> Exercise data:
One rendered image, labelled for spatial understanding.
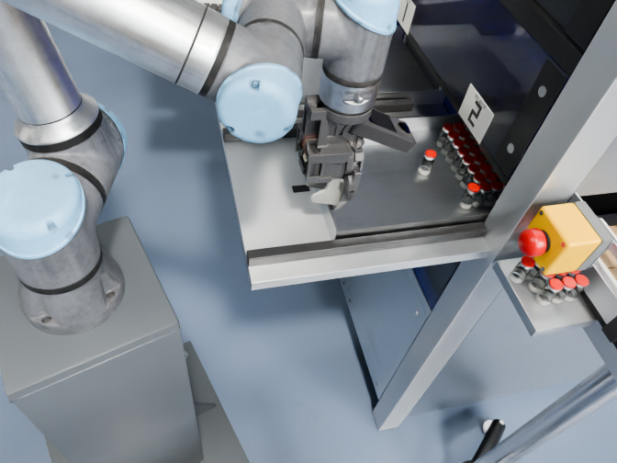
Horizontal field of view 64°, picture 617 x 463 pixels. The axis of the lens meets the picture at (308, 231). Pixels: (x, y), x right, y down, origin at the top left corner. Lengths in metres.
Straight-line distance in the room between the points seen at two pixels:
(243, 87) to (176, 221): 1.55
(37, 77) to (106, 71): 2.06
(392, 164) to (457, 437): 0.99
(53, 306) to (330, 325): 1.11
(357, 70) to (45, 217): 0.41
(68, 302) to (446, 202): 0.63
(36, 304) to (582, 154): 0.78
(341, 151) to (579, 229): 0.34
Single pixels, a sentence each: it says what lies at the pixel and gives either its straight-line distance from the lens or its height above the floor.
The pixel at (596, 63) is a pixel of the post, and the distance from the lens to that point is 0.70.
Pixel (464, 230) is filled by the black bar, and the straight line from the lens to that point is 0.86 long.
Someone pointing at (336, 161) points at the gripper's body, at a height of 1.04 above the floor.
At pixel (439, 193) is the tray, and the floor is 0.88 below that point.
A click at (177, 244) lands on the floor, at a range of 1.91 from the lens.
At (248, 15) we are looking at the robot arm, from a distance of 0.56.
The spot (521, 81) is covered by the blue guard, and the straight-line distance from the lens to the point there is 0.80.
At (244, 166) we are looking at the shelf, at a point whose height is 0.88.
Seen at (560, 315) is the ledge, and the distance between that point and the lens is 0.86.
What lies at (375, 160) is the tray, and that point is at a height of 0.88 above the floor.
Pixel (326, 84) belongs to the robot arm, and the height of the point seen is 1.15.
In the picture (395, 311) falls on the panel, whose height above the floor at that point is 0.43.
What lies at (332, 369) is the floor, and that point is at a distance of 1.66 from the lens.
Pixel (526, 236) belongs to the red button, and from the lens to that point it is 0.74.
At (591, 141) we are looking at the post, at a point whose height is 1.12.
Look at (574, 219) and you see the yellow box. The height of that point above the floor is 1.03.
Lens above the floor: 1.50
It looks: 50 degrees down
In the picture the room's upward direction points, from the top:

> What the task asks: Filter the records above and return every line that holds the word "points".

> Task output:
Straight-line distance in the room between the points seen at two pixels:
Someone pointing at (336, 161) points at the gripper's body, at a height of 1.04 above the floor.
In the picture the room's upward direction points, from the top:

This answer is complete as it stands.